Letteratura
Morte del romanzo, della poesia, dell’arte? Se ne parla da due secoli
Più che di morte dell’arte bisognerebbe palare di morte del pensiero, della voglia di pensare.
Morte del romanzo, morte della poesia, morte della musica, morte dell’arte. Probabilmente a morire non sono il romanzo, la poesia, l’arte, la musica: ma la voglia di pensare. Salvo, forse, il cinema. Ma non in Italia dove anche il cinema s’incanala in canali già scavati. Paradossalmente le vituperate avanguardie del secolo scorso sembrano di nuovo mostrarci una via di scampo. Ma è un’illusione. La storia non si ripete. Riproporle sarebbe nient’altro che riproporre il già concluso, e dunque un cadavere. Il problema è scendere alle radici del pensare. Ci vuole un Aristotele, un Kant, uno Hegel, ma magari addirittura un Kirkegaard, un Wittgenstein che smonti i meccanismi del linguaggio e li rimonti in altro modo, un modo che faccia di nuovo scattare il pensiero, vale a dire il confronto con la realtà. La lingua che usiamo, la realtà non la rappresenta più. La maschera, la nasconde, e ce ne mostra la faccia allettante, quella che ci piace guardare. La realtà – o meglio quella che noi rappresentiamo come realtà – è il ritratto di Dorian Gray. La poesia che sondando l’illogico ci fa rimpiangere il logico è forse un grimaldello per restituire alla lingua la sua capacità di rappresentazione. Ma non la capisco, obietta qualcuno. E perché, Arminio invece lo capisci? o semplicemente ti rispecchia ciò che vuoi sapere, la consolazione che tutto va bene, che le parole cantano ancora i sentimenti, i buoni sentimenti. Ecco il successo dei Rachmaninov, degli Einaudi, degli Allevi. Già Haydn è troppo intricato, Schumann un rompiscatole. Meglio Galuppi, allora, o Vivaldi. L’illusione di una corrispondenza di “amorosi sensi” tra ciò che leggi, che ascolti, che vedi e la tua vita. Guai a chi ti svela che appunto è un’illusione, che la vita è altro. Un’ubriacatura di banalità per dimenticare l’insopportabile, il tremendo, il non evitabile.

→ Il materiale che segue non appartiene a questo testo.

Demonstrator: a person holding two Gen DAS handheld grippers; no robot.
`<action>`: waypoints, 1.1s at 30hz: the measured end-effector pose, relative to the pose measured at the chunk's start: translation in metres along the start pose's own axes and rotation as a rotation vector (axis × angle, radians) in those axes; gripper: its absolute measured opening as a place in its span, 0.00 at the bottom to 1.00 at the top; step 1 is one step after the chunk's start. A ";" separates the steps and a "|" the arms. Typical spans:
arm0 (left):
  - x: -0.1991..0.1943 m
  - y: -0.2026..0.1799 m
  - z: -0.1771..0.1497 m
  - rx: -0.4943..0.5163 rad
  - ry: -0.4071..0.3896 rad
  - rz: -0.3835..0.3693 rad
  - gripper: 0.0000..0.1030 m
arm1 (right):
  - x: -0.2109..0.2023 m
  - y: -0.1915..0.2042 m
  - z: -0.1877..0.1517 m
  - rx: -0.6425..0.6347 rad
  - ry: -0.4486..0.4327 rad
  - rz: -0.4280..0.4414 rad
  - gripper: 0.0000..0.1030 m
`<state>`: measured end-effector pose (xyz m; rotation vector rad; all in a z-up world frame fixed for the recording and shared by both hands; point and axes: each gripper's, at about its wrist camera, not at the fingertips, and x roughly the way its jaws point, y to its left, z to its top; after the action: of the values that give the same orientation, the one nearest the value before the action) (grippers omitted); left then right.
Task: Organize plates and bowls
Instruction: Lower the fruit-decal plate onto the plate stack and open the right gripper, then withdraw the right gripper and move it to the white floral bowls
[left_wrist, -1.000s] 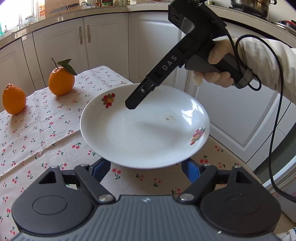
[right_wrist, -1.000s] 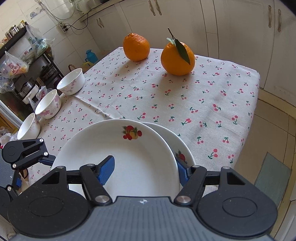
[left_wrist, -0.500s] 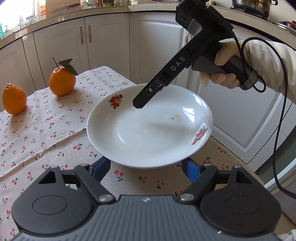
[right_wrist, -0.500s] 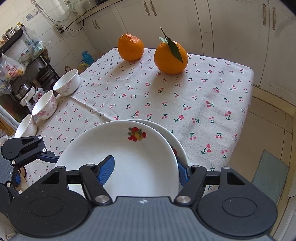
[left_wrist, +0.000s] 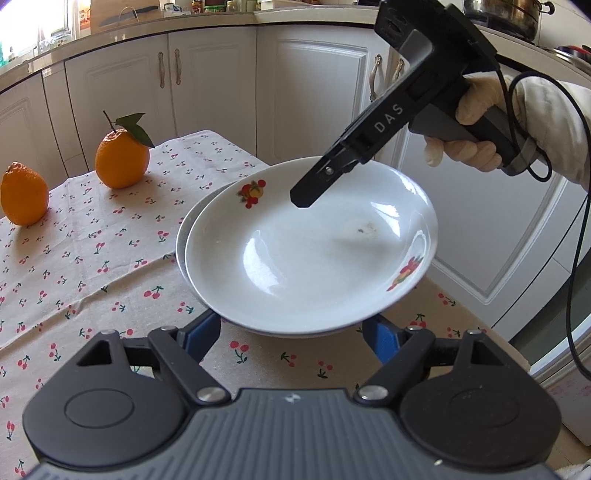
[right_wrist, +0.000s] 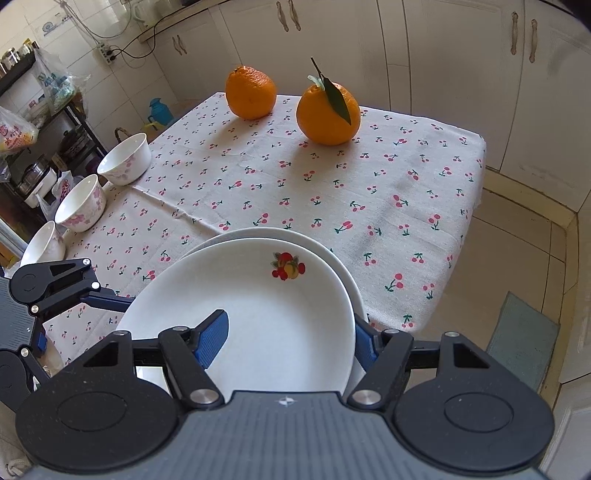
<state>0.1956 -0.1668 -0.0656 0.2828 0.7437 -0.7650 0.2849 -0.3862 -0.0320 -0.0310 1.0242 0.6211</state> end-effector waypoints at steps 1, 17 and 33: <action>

Quando, dall’età della pietra, l’arte, quella che davvero possiamo chiamare arte, non ha fatto altro che rappresentare l’insopportabile, il tremendo, il non evitabile (si pensi solo alla tragedia greca o prima, alle pitture nelle caverne), e quando ha proiettato un mondo ideale, per esempio nel neoclassicismo, non ha finto che fosse vero, ma lo ha indicato come modello di ciò che dovrebbe essere il mondo e non è. È questo salto, questa distanza che manca all’arte di oggi. Il rifiuto di guardare l’abisso, pensando così di cancellarlo o quanto meno di evitarlo. Ma l’abisso c’è: e non guardarvi dentro, rischia di farci precipitare tutti là dentro, proprio perché non lo guardiamo, non lo vogliamo. Viviamo un’epoca di Narcisi sconsiderati. Ci basta l’attimo, la soddisfazione, il godimento immediato, magari artificiale, e non pensare al domani. L’oggi ci basta, anzi è già troppo, sommergiamolo di bugie, per non vederlo com’è. Picasso ci ha già ritratti, così come oggi siamo diventati: nel 1901. Alla ricerca spasmodica di qualcosa che la realtà ce la faccia dimenticare. Bevitori instancabili di assenzio. Poco importa se sia musica, poesia, romanzo, pittura, o cocaina.